For the more details, see Thomas Breuel’s complete hOCR specification draft. The example, though, shows all that I need to know. From the div[@class='ocr_page'], I can learn the dimensions (in pixels) of the image that was OCRed (as well as the path to that image on my machine). From a span[@class='ocr_line'], I can learn the location and dimensions of the bounding box around a line of recognized text, as well as the content of that line.

That information, along with a copy of the original image (or a sufficiently similar image) is enough to create a PDF of the image with selectable text.

Creating a PDF

A while back, Florian Hackenberger created a basic hOCR to PDF converter in Java. It does its job reasonably well, but it’s somewhat rough around the edges. Since I’m more familiar with Python than Java, it seemed like a good idea to rewrite the code in Python, so I could more comfortably hack it.

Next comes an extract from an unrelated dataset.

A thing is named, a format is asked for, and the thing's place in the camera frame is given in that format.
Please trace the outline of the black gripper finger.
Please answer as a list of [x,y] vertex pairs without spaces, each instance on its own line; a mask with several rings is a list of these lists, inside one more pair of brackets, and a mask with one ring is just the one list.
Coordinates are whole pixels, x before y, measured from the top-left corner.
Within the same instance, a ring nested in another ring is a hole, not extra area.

And so I present to you, dear reader, the hOCR Converter Python script (note: this script depends on the ReportLab PDF Library, which, in turn, depends on the FreeType 2 Font Engine). Right now, it has two primary functions:

  1. Given an hOCR file, create a text-only (i.e., no HTML) document
  2. Given an hOCR file and an image, create a PDF

Usage is pretty simple:

from HocrConverter import HocrConverter
hocr = HocrConverter("myHocrFile.html")
hocr.to_text("output.txt")
hocr.to_pdf("myImageFile.png", "output.pdf")

You end up with a text file at output.txt containing the contents of the body of the hOCR document and a PDF file at output.pdf containing your image superimposed on top of the text.

Note that the image you use to create the PDF need not be the same image used for the OCR. If, for example, you used a 300 or 400 DPI image for the OCR, but you want a smaller file for the PDF, you can create a 72 DPI version of the image and feed that through the script instead of the original.

With a simple script that iterates through a directory of images, calling OCRopus and this script for each image (maybe with some ImageMagick and pdftk thrown in for good measure), you can quickly OCR a large batch of images and convert them to searchable PDF documents.

Future Development

I’d like to add the capability to convert the output of various OCR programs into hOCR format. For example, OmniPage, which is much better than OCRopus when it comes to layout analysis for complex images, can output documents in its proprietary XML schema. I should be able to transform that into an hOCR document and then use this script to create a PDF from there.

I would welcome any other suggestions or contributions.